Islet mass and function in diabetes and transplantation

GC Weir, S Bonner-Weir and JL Leahy
Joslin Diabetes Center, New England Deaconess Hospital, Boston, MA 02215.

The concept of pancreatic beta-cell mass is fundamental to the understanding of normal metabolism, the pathogenesis of diabetes, and the transplantation of beta-cell tissue. The amount of beta-cell tissue present in the pancreas is a major determinant of the quantity of insulin that can be secreted, and its mass will vary according to the size of the individual and the degree of insulin resistance present. Not all insulin-producing cells are the same, and the dimensions of this heterogeneity remain to be defined.
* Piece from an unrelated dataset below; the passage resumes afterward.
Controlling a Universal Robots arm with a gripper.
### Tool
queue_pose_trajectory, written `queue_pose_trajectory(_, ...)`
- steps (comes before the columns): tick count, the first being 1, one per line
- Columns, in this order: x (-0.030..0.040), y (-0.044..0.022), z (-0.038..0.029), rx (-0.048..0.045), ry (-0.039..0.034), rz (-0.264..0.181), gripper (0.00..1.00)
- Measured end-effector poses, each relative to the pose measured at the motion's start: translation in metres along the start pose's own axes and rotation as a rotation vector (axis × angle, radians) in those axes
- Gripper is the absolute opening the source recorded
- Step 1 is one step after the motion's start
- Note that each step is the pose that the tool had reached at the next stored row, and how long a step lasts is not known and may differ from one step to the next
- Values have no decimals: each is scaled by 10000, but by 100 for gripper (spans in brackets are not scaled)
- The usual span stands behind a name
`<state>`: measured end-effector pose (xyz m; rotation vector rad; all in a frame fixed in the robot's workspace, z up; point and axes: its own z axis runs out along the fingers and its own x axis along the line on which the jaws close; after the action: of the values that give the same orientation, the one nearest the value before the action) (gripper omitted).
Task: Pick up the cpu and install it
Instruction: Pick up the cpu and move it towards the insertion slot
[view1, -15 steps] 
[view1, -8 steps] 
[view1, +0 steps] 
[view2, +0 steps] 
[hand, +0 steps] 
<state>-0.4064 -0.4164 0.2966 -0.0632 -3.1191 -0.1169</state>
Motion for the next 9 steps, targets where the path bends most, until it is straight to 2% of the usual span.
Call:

Pancreatic beta-cell mass is markedly reduced in insulin-dependent diabetes mellitus and moderately reduced in non-insulin-dependent diabetes mellitus. In both forms of diabetes, there are qualitative and quantitative abnormalities of insulin secretion that cannot be explained entirely by changes in beta-cell mass. The amount of beta-cell tissue needed for successful transplantation has only been partially defined. Segmental (approximately 50% of the pancreas) transplantation can normalize plasma glucose levels in humans. Difficulty obtaining sufficient amounts of beta-cell tissue is expected to remain a barrier to successful islet transplantation for the immediate future. More should be learned about the function and fate of grafted islet cells.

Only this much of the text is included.